Najważniejszy jednak będzie zespół szkoleniowy.
Udało się zebrać grupę ambitnych osób, które chcą się zaangażować w ten projekt. To lekarze, pielęgniarki, ratownicy medyczni. W listopadzie wezmą oni udział w kursach organizowanych przez Wojskowy Instytut Medyczny w Warszawie
– dodaje.
Kogo będą szkolić i czego nauczą?
Na początek szkolenia obejmą personel lubelskiego szpitala, później rozszerzą się na medyków z innych placówek w województwach lubelskim i podkarpackim.
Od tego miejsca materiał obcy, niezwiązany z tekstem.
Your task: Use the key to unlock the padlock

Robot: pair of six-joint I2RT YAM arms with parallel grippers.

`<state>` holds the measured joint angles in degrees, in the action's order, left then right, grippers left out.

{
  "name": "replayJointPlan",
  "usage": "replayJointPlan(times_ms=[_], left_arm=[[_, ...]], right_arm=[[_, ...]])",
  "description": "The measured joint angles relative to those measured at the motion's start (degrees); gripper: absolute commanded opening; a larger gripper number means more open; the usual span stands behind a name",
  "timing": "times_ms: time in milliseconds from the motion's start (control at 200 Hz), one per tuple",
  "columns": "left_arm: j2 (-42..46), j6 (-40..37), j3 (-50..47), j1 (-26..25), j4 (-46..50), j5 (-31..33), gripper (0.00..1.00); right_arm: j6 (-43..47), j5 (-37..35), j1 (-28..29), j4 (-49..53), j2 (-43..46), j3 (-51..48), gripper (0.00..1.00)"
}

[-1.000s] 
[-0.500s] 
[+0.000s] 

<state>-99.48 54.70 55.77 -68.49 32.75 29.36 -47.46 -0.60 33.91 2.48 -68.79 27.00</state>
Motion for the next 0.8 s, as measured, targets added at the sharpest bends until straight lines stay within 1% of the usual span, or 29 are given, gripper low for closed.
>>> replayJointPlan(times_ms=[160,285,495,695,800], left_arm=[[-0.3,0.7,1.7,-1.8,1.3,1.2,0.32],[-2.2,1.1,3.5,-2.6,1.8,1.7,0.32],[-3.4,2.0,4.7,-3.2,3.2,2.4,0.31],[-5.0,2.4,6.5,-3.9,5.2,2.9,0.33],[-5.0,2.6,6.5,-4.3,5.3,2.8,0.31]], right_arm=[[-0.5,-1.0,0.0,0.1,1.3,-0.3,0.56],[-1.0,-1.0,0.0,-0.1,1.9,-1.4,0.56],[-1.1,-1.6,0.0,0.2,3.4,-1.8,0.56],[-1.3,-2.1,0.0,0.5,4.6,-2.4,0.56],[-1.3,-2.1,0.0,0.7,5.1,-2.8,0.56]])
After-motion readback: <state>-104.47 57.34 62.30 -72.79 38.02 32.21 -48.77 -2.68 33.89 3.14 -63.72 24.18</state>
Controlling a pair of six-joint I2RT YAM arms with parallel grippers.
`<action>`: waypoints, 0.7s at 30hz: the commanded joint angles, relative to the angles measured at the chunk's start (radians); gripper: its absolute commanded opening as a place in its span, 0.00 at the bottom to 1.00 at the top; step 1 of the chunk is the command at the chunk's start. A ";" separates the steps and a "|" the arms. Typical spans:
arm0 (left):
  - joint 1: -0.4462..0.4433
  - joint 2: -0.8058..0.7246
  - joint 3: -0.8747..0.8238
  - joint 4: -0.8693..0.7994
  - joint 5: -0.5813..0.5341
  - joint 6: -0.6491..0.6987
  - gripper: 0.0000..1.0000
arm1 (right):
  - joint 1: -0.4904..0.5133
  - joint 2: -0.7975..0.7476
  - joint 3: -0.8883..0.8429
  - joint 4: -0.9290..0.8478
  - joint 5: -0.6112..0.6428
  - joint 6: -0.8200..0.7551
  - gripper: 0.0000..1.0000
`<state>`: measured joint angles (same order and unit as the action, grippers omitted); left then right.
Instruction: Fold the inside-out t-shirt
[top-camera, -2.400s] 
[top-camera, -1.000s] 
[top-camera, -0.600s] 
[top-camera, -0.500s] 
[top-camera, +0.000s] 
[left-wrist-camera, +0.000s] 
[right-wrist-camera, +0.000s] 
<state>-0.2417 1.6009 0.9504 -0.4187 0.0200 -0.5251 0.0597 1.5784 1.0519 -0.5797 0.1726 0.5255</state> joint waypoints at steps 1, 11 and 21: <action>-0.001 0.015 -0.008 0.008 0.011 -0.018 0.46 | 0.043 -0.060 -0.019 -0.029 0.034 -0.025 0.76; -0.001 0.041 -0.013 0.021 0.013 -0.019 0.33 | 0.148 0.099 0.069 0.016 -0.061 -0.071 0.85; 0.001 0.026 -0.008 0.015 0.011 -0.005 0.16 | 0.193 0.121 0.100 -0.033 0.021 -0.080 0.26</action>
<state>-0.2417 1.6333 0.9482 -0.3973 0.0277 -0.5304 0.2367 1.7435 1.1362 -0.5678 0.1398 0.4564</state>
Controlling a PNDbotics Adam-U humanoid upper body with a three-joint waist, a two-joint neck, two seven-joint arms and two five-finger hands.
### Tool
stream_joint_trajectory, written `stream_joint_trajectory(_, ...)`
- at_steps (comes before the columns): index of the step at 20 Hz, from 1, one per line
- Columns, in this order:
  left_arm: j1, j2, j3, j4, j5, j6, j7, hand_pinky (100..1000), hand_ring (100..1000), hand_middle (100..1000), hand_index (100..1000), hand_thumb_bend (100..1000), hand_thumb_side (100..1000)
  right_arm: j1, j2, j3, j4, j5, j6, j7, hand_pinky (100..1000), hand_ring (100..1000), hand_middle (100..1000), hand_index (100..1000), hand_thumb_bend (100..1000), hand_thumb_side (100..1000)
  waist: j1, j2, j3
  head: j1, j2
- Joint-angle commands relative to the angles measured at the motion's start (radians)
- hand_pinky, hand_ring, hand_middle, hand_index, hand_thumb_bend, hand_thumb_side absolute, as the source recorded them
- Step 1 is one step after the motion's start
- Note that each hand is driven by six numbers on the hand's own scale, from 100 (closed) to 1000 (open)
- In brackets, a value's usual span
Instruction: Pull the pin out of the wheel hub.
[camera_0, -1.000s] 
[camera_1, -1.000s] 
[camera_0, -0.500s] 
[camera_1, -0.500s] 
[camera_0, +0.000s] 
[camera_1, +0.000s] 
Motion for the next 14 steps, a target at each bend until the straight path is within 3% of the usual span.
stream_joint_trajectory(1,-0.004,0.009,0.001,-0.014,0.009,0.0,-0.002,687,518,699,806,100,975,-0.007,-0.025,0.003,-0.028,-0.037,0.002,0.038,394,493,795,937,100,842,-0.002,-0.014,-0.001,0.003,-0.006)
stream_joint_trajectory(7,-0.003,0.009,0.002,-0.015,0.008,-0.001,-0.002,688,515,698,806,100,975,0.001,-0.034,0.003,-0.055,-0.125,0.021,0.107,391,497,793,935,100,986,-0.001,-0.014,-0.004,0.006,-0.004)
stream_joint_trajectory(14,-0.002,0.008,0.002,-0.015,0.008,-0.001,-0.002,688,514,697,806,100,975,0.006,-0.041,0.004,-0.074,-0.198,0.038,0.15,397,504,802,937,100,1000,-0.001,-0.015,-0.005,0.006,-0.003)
Kursy mają być jednodniowe, intensywne i możliwe do powtarzania.
Mamy świadomość, że przy obecnych brakach kadrowych trudno będzie kierować personel na dłuższe kursy
– tłumaczy płk Piątek.
W przyszłości zakład chce szkolić również funkcjonariuszy innych służb mundurowych: policji, straży pożarnej czy straży granicznej.
Uczestnicy nauczą się innego podejścia do pacjenta niż w typowych warunkach szpitalnych.
Wiedzę mają, ale na polu walki działa się inaczej – w stresie, chaosie, kiedy nawet założenie prostego dostępu naczyniowego staje się wyzwaniem
– mówi oficer.
Jednocześnie zapewnia, że szkolenia będą bezpłatne.
Nie planujemy pobierania opłat, liczymy jednak na finansowanie z budżetu państwa w ramach zadań związanych z obronnością
– zaznacza.
Nowy Zakład Medycyny Pola Walki i Katastrof ma rozpocząć działalność w styczniu 2026 roku.